Kyle looked over at Ben.
“You ready?” he asked.
Ben locked his fingers underneath his seat. “Now or never.”
Kyle jammed the accelerator, and the truck’s wheels spun dirt as they climbed the steep incline. He weaved in and out of saplings and drove right over the smallest ones. Ben could barely see ahead of them, and he bounced on the seat next to Kyle, who screamed and hollered, “Yee-haw!” Ben answered with a lame whoop. Ben checked over his shoulder for their precious cargo, strapped tight but probably bouncing around inside, though Kyle would remind him that human ash is indestructible and he needed to chill.

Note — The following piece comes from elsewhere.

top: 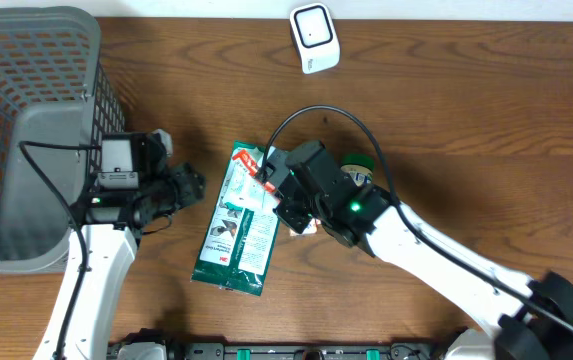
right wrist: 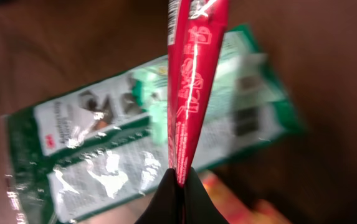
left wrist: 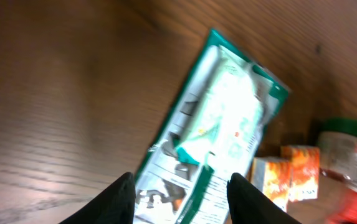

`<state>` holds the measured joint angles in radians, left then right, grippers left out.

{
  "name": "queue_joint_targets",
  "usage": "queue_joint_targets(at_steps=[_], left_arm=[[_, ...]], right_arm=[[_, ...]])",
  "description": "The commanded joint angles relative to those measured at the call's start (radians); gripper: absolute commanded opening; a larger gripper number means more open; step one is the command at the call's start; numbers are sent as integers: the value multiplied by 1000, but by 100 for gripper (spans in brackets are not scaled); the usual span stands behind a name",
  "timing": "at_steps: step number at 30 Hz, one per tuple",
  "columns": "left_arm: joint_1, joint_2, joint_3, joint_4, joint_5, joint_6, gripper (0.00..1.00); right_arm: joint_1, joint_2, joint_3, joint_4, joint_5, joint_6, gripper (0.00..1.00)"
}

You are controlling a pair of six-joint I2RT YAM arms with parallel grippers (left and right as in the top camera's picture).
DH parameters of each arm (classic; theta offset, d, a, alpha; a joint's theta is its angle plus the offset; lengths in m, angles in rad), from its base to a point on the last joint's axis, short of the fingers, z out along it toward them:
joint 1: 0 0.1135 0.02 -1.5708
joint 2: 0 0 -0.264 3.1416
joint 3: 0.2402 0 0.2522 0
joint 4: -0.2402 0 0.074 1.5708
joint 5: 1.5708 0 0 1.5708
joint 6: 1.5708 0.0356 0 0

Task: Scan the item barcode
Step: 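Carry the red sachet with the right gripper up to the scanner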

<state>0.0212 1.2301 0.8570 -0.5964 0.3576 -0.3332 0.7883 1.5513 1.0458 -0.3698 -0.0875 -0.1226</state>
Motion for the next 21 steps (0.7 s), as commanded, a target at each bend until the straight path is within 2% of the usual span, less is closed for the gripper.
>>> queue_joint_targets(at_steps=[1,7,9,15,21], left_arm=[[41,8,6,-12,-38,-2,52],[97,8,6,-17,-38,0,55],[108,10,6,-17,-39,0,57],[138,11,6,-40,-38,1,59],[138,11,6,-47,-38,3,73]], right_arm=[[49,-32,51,-64,315,-82,1],[143,-29,72,-103,664,-182,1],[167,-27,72,-105,718,-200,1],[240,-27,72,-153,610,-181,1],[226,-27,109,-243,538,-91,1]])
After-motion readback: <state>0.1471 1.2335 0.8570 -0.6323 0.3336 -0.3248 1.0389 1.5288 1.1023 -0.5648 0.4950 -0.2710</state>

Besides, it was too late to tell Kyle to stop. If he did stop, they could tip or get stuck in the mud. A couple of times he was sure they would die. The hill to the quarry seemed much steeper than it did when he hiked it, and he came to thinking about Mira, and Francesca and Connie, and the day they took Connie’s last hike. It wasn’t hard for Ben to understand how Connie had overexerted herself; perhaps she’d even run. He knew no one ran without being chased, or without a goal to reach at the top, and he wondered which of these it had been. Or did they have to convince her? He saw Connie that day on the ledge, looking like a rejected puppy, gazing at Ben with those wide-spaced eyes—“I thought, I mean, if you did like me, too, we might…”—so unconvincing on her own.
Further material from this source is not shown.